Het namens appellant in hoger beroep aangevoerde is in essentie een herhaling van wat hij in beroep naar voren heeft gebracht. De rechtbank heeft deze gronden in de aangevallen uitspraak volledig en voldoende gemotiveerd besproken. Het oordeel van de rechtbank en de daaraan ten grondslag gelegde overwegingen worden geheel onderschreven.
4.2.
Daaraan wordt toegevoegd dat er geen aanwijzingen zijn dat de werkcoach van appellant destijds op de hoogte was van het feit dat appellant zodanige inkomsten genereerde dat appellant over de startperiode geen aanspraak op een WW-uitkering zou hebben. Uit de door het Uwv op verzoek van de Raad toegezonden stukken blijkt niet dat appellant zijn werkcoach, zoals hij stelt, telkens heeft geïnformeerd dat hij de in zijn ondernemingsplan opgenomen prognose daadwerkelijk realiseerde. Uit het bericht van appellant aan zijn werkcoach van 29 april 2011 blijkt juist dat appellant zijn werkcoach heeft bericht dat hij op dat moment wat kleine projecten had, waarmee hij zich aardig bezig kon houden. De ene week had hij het druk en de andere week was hij druk aan het oefenen met het tekenprogramma en andere zaken. Het standpunt van appellant strookt ook niet met hetgeen hij in zijn hogerberoepschrift heeft gesteld, namelijk dat hij destijds niet in de gelegenheid was de voorschotten te verlagen, omdat hij de eerste twee maanden geen inkomsten uit werk had en dat het ook langere tijd heeft geduurd voordat hij garantie op inkomen had.
4.3.
Uit wat in 4.1 en 4.2 is overwogen, volgt dat het hoger beroep niet slaagt en de aangevallen uitspraak moet worden bevestigd.

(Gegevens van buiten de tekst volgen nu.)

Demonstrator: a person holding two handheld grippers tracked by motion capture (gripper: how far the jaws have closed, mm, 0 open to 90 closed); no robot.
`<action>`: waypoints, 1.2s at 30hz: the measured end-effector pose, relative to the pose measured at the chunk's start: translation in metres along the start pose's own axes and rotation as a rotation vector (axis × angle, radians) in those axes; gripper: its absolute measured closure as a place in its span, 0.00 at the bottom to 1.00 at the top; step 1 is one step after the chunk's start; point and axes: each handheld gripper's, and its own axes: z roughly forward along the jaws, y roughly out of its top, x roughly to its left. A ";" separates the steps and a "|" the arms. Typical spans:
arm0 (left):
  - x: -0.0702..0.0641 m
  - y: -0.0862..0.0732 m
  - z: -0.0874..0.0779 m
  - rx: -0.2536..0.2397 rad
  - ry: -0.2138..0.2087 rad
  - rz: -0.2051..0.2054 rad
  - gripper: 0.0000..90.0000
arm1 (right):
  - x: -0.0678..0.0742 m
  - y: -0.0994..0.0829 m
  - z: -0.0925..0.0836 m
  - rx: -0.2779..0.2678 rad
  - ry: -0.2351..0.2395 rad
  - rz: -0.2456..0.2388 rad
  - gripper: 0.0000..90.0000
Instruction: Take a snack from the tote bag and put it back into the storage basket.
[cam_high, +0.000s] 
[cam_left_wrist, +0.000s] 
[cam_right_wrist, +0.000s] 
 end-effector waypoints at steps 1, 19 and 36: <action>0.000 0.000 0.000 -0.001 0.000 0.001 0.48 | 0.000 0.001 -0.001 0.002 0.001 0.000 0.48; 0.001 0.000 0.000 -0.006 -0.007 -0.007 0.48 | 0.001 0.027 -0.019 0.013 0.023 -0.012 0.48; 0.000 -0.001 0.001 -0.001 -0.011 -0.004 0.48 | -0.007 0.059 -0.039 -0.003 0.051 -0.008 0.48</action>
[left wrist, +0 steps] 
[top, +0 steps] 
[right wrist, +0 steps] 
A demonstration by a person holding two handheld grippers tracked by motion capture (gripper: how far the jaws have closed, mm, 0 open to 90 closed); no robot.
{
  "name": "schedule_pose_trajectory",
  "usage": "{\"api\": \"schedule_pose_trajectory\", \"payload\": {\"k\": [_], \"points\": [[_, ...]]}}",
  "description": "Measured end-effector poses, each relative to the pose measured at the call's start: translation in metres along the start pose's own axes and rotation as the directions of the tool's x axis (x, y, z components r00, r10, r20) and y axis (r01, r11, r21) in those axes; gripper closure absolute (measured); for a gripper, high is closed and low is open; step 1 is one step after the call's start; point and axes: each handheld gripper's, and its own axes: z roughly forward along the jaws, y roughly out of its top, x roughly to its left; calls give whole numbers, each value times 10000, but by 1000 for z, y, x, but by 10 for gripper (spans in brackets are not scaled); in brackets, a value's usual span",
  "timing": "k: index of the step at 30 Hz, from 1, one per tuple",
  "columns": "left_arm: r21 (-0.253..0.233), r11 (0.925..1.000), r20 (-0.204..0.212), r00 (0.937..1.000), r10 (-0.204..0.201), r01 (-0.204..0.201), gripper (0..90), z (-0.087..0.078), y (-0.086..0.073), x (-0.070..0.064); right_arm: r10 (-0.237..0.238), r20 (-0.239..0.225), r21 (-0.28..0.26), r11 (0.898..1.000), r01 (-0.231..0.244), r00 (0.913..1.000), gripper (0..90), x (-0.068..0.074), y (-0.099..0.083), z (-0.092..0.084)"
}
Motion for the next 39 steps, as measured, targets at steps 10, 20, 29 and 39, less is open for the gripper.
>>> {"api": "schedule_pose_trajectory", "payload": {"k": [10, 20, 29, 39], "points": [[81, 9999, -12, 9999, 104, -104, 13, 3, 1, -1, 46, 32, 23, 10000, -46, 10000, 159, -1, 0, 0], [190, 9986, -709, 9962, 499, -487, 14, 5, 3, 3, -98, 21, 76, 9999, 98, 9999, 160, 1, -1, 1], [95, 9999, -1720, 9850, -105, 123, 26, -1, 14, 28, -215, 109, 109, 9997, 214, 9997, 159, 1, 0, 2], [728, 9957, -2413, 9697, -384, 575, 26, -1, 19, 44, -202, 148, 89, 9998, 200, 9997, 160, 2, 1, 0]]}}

5. Er is geen aanleiding voor een proceskostenveroordeling.

BESLISSING

De Centrale Raad van Beroep bevestigt de aangevallen uitspraak.
Deze uitspraak is gedaan door A.I. van der Kris, in tegenwoordigheid van B. Dogan als griffier. De beslissing is uitgesproken in het openbaar op 8 februari 2017.